1) get_cpu() and put_cpu() won't do. You need to outright disable
interrupts because you may be called from an interrupt handler.

2) You assume that relayfs creates one buffer per cpu for each
channel. We think this is wrong. Relayfs should not need to care
about the number of CPUs, it's the clients' responsibility to
create as many channels as they see fit, whether it be one channel
per CPU or 10 channels per CPU or 1 channel per interrupt, etc.

3) I'm unclear about the need for local_add_return(), why not
just:
if (likely(buffer->offset + length <= buffer->size)
In any case, here's what we do in relay_write():
write_pos = relay_reserve(rchan, count, &reserve_code, &interrupting);
If there's any buffer switching required, that will be done in
relay_reserve. This has the added advantage that clients that
want to write directly to the buffer without using relay_write()
can do so by calling relay_reserve() and not care about required
buffer switching.

4) After securing the area, you simply go ahead and do a memcpy()
and leave.

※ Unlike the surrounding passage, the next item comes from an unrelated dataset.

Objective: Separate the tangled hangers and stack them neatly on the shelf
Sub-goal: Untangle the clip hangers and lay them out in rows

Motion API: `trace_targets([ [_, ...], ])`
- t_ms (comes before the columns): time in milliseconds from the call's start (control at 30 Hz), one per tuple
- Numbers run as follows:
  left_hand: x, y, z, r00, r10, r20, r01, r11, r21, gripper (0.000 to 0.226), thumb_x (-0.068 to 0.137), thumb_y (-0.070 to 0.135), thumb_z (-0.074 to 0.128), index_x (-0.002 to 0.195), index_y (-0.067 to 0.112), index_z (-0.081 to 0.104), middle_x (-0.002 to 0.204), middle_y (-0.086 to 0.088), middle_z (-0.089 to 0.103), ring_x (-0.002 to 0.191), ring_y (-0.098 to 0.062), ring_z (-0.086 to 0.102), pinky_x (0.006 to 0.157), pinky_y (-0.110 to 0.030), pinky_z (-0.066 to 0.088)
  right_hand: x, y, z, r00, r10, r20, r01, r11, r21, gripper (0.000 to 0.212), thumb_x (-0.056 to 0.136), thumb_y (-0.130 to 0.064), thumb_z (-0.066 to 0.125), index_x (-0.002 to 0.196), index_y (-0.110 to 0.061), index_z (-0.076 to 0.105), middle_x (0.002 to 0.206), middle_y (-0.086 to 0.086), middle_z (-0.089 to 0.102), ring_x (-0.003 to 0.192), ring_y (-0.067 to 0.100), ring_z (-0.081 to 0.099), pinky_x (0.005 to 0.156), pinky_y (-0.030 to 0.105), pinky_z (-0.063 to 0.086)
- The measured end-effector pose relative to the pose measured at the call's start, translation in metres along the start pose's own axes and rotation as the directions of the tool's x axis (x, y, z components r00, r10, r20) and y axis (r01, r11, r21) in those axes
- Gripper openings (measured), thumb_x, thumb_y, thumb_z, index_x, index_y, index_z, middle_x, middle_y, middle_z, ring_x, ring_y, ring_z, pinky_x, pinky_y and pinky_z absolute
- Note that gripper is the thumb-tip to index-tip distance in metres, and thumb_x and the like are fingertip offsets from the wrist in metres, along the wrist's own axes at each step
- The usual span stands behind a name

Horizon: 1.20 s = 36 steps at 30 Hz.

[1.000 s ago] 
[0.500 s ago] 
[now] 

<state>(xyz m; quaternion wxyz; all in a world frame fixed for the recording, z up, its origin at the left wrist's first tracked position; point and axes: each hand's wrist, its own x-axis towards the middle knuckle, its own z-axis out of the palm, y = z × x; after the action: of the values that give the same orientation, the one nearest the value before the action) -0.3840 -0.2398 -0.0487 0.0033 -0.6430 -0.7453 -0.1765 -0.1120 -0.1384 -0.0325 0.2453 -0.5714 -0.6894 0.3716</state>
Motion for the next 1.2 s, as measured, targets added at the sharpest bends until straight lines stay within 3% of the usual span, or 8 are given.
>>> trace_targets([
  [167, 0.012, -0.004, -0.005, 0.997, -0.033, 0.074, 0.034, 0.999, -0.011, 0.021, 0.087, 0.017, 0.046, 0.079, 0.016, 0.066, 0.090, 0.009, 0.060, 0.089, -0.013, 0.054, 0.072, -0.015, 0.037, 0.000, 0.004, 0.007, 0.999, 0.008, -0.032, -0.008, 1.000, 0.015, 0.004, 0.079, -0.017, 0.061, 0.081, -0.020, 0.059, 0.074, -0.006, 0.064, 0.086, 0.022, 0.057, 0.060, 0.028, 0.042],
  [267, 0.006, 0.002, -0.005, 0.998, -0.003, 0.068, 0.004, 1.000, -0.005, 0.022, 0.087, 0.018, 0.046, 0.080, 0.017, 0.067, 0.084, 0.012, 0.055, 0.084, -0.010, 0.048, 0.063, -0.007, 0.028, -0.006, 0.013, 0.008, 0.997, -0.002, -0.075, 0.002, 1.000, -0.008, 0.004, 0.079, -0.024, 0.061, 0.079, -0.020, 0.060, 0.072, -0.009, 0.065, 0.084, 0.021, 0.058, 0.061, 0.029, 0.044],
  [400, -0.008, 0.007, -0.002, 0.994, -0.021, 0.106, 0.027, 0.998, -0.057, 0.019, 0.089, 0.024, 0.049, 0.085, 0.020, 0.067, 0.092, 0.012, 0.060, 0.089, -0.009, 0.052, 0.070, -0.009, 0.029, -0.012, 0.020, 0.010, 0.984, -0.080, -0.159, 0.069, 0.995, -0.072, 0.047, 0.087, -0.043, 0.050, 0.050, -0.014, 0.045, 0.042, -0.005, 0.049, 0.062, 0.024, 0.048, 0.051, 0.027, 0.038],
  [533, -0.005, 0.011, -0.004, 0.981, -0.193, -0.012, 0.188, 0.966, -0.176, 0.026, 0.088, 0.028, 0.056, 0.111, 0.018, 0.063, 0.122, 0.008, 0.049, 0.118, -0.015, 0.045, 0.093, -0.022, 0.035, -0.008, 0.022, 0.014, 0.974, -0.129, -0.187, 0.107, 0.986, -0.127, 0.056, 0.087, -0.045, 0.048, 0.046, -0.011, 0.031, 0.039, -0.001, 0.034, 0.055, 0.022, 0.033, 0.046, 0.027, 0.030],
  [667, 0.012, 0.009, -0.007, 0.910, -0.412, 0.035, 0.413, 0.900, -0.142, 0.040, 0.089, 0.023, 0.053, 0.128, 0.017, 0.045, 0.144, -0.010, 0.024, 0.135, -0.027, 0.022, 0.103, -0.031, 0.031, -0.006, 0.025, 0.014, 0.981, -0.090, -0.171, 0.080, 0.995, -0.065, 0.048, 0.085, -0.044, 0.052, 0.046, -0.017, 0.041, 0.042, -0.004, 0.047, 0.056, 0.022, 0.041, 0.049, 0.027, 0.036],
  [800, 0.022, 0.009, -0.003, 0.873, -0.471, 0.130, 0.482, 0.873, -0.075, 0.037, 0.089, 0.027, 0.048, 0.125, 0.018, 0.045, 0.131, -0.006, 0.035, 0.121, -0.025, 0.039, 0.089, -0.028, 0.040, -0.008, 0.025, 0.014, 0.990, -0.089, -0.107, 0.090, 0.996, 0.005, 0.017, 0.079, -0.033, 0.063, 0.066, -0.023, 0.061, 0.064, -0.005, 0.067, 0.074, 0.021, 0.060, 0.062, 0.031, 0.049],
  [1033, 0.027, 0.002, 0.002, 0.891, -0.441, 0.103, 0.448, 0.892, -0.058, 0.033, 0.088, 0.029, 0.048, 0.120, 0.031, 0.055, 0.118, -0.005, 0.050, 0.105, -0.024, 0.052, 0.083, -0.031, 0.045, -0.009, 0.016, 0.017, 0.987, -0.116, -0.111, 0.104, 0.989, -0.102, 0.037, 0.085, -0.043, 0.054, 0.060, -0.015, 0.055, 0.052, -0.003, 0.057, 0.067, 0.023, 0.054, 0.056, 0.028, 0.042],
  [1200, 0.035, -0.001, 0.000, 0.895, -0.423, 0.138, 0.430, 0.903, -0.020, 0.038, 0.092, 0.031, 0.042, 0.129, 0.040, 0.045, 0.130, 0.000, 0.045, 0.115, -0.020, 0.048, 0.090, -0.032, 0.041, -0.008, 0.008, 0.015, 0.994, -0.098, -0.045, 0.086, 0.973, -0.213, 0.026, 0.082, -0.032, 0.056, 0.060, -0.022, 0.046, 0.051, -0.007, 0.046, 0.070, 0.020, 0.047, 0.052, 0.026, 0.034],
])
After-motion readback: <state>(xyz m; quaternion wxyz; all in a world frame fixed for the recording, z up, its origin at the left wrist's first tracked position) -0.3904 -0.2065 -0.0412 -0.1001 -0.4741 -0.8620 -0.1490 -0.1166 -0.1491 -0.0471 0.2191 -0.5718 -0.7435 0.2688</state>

We think that this is insufficient. Here's what we
do:
if (likely(write_pos != NULL)) {
relay_write_direct(write_pos, data_ptr, count);
relay_commit(rchan, write_pos, count, reserve_code, interrupting);
*wrote_pos = write_pos;
the relay_write_direct() is basically an memcpy(). We also do
a relay_commit(). This actually effects the delivery of the
event. If, for example, there had been a buffer switch at the
previous relay_reserve(), then this call to relay_commit() will
generate a call to the client's deliver() callback function.
In the case of LTT, for example, this is how it knows that it's
got to notify the user-space daemon that there are buffers to
consume (i.e. write to disk.)

> ltt_log_event should only be a few lines more (for writing header and
> event data).

Actually no, you don't want ltt_log_event using relay_write(),
for one thing because is can generate variable size events.
Instead, ltt_log_event does (basically):
data_size = sizeof(event_id) + sizeof(time_delta) + sizeof(data_size);

relay_lock_channel();
relay_reserve();

relay_write_direct(&event_id, sizeof(event_id));
relay_write_direct(&time_delta, sizeof(event_id));
if (var_data) {
relay_write_direct(var_data, var_data_len);
data_size += var_data_len;
}
relay_write_direct(&data_size, sizeof(data_size));

relay_commit();
relay_unlock_channel();

> What I'd like to know now are the reasons why you need more than this.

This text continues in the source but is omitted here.